Excerpts from a dataset
──────

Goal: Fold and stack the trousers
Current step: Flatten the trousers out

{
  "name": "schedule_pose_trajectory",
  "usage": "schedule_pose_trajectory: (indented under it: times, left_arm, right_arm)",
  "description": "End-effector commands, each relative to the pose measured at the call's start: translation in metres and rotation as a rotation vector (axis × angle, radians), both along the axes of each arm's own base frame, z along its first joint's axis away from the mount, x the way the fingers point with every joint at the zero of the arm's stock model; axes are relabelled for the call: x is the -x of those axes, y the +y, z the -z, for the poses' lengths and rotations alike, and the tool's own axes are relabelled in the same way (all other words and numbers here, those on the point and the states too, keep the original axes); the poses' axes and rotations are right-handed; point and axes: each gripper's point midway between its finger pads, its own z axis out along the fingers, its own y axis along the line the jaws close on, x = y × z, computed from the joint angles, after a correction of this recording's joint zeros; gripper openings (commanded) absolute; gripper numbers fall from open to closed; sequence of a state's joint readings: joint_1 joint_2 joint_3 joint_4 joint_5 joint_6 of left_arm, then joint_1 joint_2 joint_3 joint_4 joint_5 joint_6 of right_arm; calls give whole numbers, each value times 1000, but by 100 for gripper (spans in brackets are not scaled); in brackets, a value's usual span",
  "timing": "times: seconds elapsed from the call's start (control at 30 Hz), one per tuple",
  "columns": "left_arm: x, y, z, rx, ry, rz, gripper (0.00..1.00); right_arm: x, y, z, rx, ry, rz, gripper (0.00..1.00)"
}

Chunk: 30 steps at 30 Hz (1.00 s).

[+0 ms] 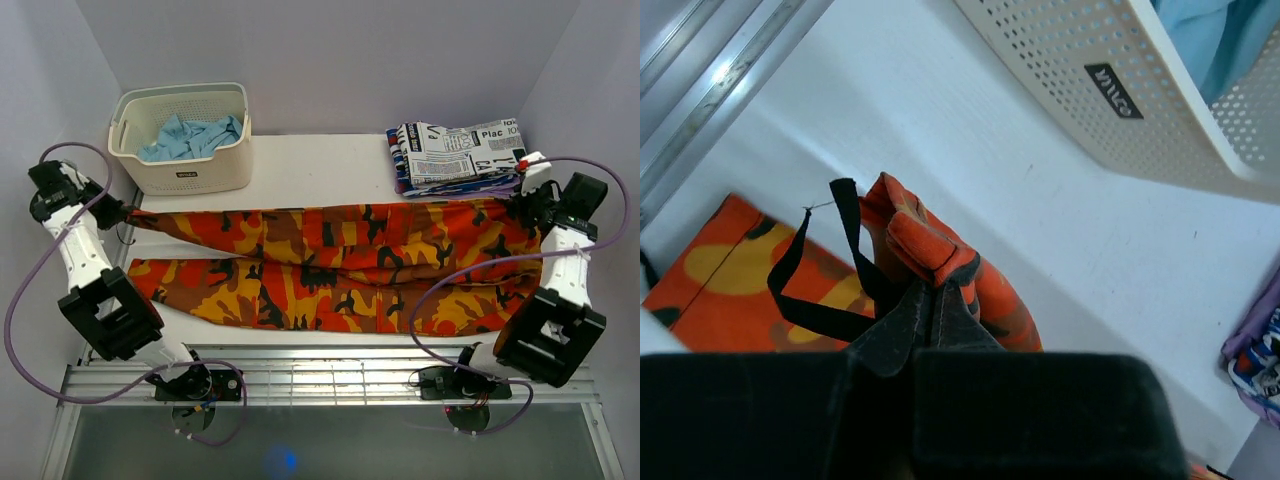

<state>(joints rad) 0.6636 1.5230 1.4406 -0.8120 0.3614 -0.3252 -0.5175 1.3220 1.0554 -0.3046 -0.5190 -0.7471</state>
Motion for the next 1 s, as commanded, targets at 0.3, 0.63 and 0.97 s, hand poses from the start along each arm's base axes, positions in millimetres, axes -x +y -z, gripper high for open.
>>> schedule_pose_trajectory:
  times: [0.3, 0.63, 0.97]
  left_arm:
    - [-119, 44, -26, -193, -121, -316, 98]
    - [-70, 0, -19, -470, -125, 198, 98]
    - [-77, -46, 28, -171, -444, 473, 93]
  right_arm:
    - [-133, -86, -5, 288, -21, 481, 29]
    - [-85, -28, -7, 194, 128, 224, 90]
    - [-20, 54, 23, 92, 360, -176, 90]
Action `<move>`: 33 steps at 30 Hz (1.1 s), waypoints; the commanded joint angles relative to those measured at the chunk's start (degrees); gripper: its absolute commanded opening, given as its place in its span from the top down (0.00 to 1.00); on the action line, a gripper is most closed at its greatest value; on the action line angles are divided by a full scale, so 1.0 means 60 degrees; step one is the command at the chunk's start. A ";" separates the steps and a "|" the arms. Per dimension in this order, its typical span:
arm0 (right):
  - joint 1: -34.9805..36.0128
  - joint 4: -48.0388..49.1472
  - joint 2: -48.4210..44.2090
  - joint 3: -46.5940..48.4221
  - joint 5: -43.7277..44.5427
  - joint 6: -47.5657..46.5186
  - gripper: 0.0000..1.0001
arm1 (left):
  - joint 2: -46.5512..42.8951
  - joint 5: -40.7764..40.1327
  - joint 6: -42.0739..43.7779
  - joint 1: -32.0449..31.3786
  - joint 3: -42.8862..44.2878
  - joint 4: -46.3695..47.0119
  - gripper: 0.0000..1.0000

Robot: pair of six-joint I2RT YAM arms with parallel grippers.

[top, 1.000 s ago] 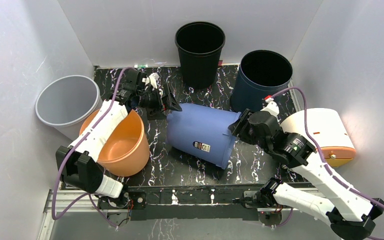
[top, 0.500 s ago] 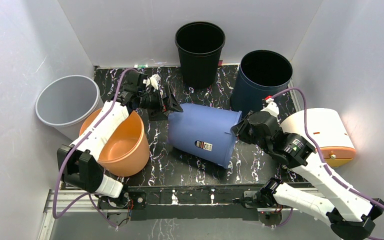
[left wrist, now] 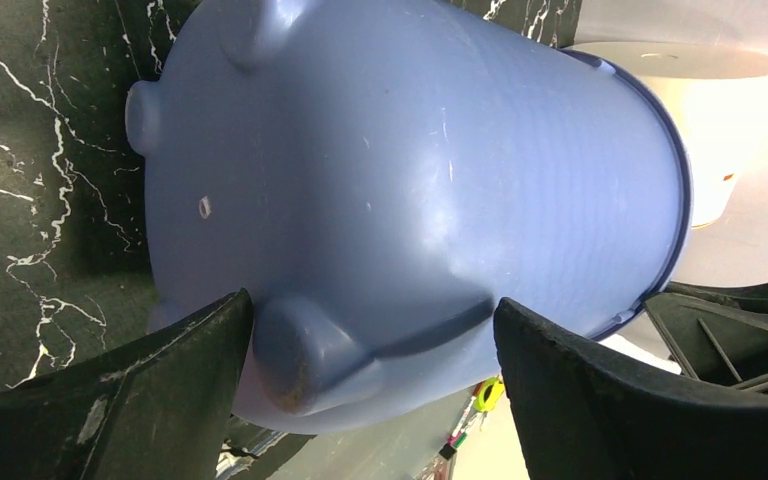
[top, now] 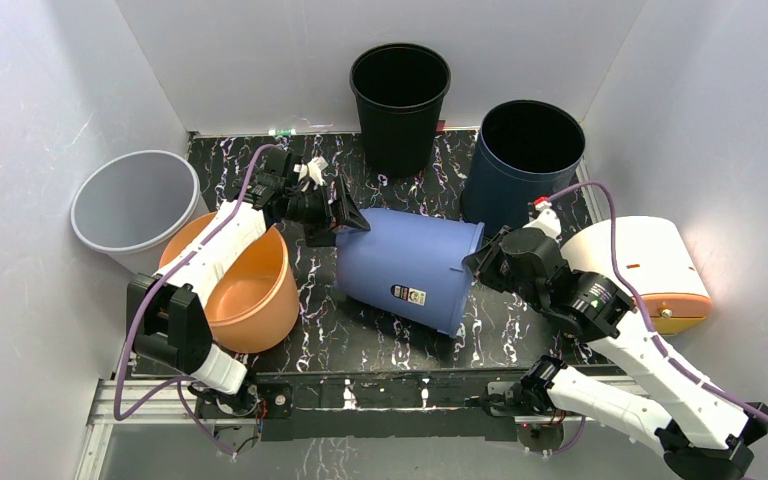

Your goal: Turn the large container upside down

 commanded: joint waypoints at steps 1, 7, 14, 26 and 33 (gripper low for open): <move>0.0002 0.0054 -0.0170 -0.0256 0.0099 0.0203 0.96 | -0.0247 0.0824 -0.0442 0.0000 0.0051 0.0449 0.13; 0.0008 0.0037 -0.0332 -0.0570 0.0101 0.0558 0.96 | -0.0637 0.1633 -0.1240 0.0005 0.0239 0.0866 0.13; 0.0000 0.0466 -0.0702 -0.1278 -0.0101 0.1398 0.92 | -0.0823 0.2151 -0.2166 0.0016 0.0482 0.1990 0.13; 0.0001 0.2158 -0.1676 -0.3335 -0.1204 0.3133 0.94 | -0.0329 0.2225 -0.2117 0.0009 0.2605 0.1911 0.14; 0.0008 0.3069 -0.1628 -0.4047 -0.1372 0.3401 0.94 | -0.0096 0.2313 -0.1968 0.0016 0.2574 0.1998 0.14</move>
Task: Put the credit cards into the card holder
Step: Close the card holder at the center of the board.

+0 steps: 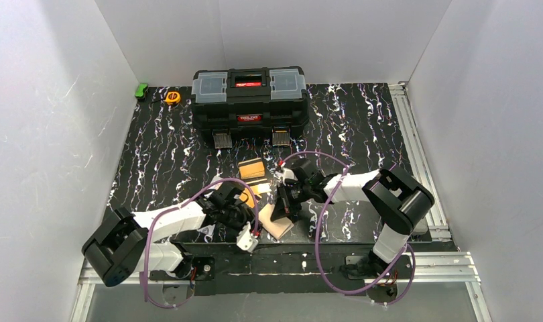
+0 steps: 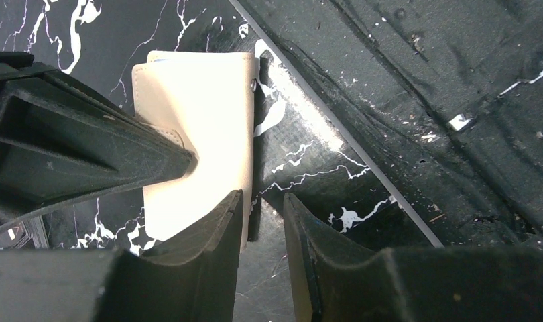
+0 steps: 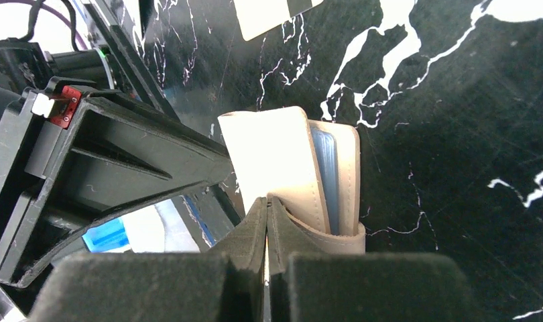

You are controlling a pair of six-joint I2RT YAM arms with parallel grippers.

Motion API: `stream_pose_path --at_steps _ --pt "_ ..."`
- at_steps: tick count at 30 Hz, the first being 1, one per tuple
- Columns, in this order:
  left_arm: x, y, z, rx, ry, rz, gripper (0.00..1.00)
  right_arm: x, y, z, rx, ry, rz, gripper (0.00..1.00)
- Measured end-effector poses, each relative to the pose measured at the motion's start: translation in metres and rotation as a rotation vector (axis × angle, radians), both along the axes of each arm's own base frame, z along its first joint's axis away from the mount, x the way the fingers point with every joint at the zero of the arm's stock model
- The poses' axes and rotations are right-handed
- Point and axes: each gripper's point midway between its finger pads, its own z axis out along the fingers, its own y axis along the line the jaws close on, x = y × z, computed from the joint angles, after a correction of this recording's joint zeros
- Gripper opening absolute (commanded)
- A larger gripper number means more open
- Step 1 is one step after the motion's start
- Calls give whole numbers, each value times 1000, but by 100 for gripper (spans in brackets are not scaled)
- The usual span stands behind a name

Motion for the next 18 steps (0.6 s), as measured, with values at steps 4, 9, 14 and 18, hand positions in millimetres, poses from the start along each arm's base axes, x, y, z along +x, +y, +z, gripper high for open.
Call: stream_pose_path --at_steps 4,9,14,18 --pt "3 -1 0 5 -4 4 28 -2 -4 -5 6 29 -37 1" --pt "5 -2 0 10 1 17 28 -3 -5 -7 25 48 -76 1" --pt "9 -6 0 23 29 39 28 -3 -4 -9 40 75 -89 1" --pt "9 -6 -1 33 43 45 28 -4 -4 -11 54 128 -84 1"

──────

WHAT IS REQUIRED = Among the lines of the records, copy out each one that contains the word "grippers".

EXERCISE RESULT =
Robot: pair of six-joint I2RT YAM arms with parallel grippers.
You are controlling a pair of six-joint I2RT YAM arms with parallel grippers.

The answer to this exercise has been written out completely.